J’avais pris mon talisman pour le show d’Eymeric Francois en prévision du sortilège qu’on allait nous jeter, une amulette qui est dotée de vertu magique et qui sert à éclairer le statut particulier du journaliste en recherche de sensation poétique. Le sort peut donc en être jeté, Eymeric nous lance son sortilège en l’église américaine de Paris, et pour conjurer son sort de couture, je dissous ce texte dans une encre magique, pour ne pas être prisonnier de ma Raison ! Et, à l’heure de cette présentation, où mes jours ont été un rêve, et mes rêves sont restés un jour, une voix douce venant du bord de l’aile de l’Archange St-Michel, avec l’aide du créateur nous donne à boire une eau de mémoire puisée dans les ravines de la beauté comme une poésie qui sent les amandiers en fleurs, mais aussi la nuit fraîche des planètes inconnues.
Sa recherche éperdue de la beauté semble innée et il fait sienne cette phrase de Valéry : « L’amour a la puissance du chant, si vous ne le savez pas, allez le demander au rossignol ». Le couturier propose un contre-modèle de la mode, qui ouvre à la modernité, qui préfigure la profession pour demain. Des chemisiers de dentelle de Calais sur pantalon noir tissé de soie, des grandes robes de bal de brocard lurex corseterie noir, à décolleté over-zippé, des négligés courts rebrodés en rayon de paillettes et fourrure de quelques 10 000 épingles acier… sont de toute beauté. Il fait de l’allégorie poétique avec son aiguille, la seule réalité accessible et déchiffrable de son être.

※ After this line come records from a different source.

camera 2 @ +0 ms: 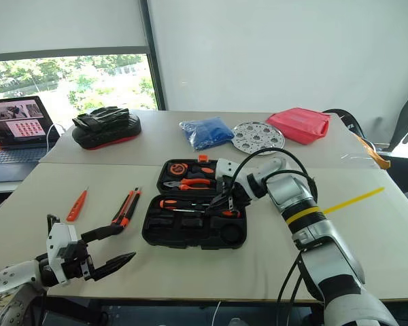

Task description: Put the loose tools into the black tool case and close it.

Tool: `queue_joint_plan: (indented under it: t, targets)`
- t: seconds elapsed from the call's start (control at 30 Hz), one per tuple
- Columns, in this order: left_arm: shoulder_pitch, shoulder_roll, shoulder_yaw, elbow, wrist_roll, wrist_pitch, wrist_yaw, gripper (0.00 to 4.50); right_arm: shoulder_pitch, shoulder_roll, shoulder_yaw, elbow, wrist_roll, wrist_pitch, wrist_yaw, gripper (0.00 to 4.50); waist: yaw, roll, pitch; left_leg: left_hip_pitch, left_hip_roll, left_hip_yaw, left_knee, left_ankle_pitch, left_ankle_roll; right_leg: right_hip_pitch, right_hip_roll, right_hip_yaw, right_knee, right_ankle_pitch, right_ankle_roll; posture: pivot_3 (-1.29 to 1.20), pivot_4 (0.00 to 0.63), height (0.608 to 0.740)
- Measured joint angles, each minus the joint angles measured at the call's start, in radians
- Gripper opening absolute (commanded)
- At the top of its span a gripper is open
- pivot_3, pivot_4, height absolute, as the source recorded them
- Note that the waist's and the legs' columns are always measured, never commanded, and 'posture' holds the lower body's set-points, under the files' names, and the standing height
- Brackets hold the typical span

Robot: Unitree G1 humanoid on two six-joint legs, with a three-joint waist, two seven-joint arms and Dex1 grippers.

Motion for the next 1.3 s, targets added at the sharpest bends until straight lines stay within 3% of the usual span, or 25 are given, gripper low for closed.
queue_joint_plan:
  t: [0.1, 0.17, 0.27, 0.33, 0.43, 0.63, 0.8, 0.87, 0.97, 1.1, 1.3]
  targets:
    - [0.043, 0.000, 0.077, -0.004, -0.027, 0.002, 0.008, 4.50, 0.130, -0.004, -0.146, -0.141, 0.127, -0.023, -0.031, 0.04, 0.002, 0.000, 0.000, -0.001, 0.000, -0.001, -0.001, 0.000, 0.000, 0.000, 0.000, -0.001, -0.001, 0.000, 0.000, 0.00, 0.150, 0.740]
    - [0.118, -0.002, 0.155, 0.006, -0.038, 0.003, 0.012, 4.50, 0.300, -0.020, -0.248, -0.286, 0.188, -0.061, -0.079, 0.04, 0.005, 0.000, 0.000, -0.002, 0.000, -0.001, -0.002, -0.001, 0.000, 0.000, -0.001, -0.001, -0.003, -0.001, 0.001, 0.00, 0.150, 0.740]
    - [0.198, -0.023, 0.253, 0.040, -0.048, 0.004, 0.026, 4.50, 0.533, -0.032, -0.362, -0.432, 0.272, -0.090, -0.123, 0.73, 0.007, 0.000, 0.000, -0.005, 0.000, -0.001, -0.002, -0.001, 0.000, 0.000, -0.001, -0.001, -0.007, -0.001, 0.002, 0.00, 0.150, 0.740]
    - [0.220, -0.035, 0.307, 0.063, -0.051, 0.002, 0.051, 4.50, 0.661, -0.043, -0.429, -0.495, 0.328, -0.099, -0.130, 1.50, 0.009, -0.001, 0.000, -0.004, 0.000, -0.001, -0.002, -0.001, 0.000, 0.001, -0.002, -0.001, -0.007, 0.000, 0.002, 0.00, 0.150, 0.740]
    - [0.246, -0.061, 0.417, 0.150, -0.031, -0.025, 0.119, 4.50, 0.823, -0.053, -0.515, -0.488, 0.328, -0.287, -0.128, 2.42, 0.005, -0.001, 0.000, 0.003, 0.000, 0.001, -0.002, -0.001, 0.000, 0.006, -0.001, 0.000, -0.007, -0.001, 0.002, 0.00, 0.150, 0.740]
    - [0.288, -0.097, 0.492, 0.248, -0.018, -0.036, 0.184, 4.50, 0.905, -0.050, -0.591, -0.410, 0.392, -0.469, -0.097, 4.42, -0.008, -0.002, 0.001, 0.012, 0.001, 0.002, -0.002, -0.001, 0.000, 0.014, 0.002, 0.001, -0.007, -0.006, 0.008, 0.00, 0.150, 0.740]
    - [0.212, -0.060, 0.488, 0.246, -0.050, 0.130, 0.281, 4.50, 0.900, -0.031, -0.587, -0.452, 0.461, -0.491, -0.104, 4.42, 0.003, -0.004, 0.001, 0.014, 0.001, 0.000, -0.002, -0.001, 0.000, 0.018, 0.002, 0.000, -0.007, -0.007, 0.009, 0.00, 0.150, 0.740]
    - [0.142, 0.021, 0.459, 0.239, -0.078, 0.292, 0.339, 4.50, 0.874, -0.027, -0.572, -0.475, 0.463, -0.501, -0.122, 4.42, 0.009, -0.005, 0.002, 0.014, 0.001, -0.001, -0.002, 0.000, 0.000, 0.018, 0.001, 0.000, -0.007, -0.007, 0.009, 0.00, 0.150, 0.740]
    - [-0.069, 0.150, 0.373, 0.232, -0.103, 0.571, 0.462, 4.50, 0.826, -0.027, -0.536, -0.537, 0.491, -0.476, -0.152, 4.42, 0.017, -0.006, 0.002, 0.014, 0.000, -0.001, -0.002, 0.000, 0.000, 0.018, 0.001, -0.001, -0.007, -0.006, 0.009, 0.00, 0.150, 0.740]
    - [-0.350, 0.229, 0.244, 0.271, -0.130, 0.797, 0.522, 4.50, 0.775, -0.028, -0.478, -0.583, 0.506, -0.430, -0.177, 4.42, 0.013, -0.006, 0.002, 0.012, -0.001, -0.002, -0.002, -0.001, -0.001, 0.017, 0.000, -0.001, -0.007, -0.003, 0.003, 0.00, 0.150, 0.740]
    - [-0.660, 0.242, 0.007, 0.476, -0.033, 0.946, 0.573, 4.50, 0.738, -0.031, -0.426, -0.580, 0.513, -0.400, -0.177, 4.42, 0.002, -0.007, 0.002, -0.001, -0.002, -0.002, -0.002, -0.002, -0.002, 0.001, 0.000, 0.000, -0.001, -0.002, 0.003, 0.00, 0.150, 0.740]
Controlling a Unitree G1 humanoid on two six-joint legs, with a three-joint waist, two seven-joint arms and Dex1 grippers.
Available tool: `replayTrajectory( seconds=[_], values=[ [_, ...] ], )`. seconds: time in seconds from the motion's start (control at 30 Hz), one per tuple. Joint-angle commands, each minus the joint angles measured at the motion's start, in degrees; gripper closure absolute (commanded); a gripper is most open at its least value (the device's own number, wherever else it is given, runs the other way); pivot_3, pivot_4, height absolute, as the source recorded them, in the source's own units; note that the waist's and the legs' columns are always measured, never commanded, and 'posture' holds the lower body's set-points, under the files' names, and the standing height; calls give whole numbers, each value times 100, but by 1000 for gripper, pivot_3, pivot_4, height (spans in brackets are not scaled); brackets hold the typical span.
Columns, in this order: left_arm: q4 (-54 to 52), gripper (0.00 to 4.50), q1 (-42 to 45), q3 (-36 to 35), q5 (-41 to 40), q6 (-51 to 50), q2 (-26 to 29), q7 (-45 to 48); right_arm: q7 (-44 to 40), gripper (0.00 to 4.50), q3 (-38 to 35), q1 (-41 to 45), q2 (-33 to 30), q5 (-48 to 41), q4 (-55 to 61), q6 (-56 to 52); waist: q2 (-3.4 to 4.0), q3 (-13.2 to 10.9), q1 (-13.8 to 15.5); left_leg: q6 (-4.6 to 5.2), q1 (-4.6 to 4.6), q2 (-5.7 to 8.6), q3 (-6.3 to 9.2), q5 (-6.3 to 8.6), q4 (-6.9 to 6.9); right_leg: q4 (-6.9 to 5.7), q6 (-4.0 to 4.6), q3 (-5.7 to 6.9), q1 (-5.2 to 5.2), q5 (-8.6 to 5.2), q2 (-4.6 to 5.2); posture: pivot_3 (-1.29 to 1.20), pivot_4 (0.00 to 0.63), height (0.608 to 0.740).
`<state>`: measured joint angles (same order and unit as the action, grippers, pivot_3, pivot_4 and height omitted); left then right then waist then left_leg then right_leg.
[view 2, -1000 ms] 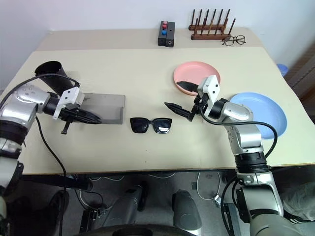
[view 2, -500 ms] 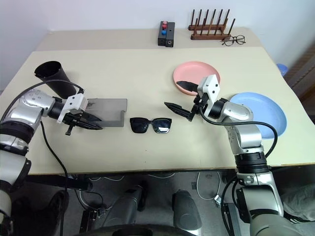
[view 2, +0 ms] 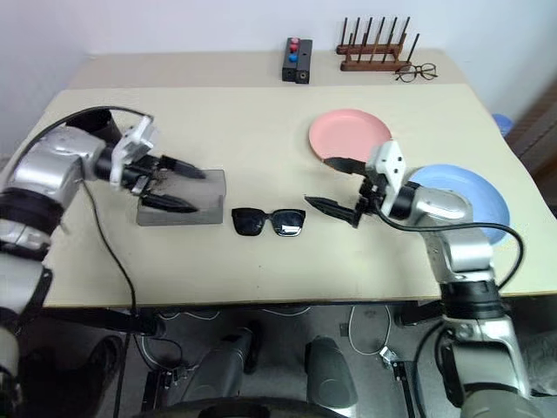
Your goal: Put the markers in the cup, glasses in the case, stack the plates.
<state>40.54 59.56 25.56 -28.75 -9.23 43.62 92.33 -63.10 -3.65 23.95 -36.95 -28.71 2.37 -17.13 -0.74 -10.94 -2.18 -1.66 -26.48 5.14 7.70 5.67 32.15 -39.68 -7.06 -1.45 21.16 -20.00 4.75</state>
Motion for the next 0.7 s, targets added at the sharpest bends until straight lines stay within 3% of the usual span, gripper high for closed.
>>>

Timide comme moi, le jour où je l’ai rencontré à Dinan, impressionné à outrance, je n’ai pu que lui dire un mot : « oui, c’est moi ». Le couturier fuit le monde pour ne pas voir les barbares qui inventent l’industrialisation de la barbarie. Il préfère lancer un sortilège pour nous faire oublier celui-ci un instant, et son sortilège a troublé l’ordre de nos désirs et nous redonne la direction matrice celle de la quête du vrai. Et, pour la fin cette fashion week, lui, qui en fait la clôture, la mélancolie voilée trouve un sanctuaire souverain et mon âme qui goûtera le triste pouvoir de la Déesse et de son sortilège qui deviendra l’un de mes trophées pour cette fashion week de Paris, car une belle collection déclenche chez moi toujours une très belle émotion.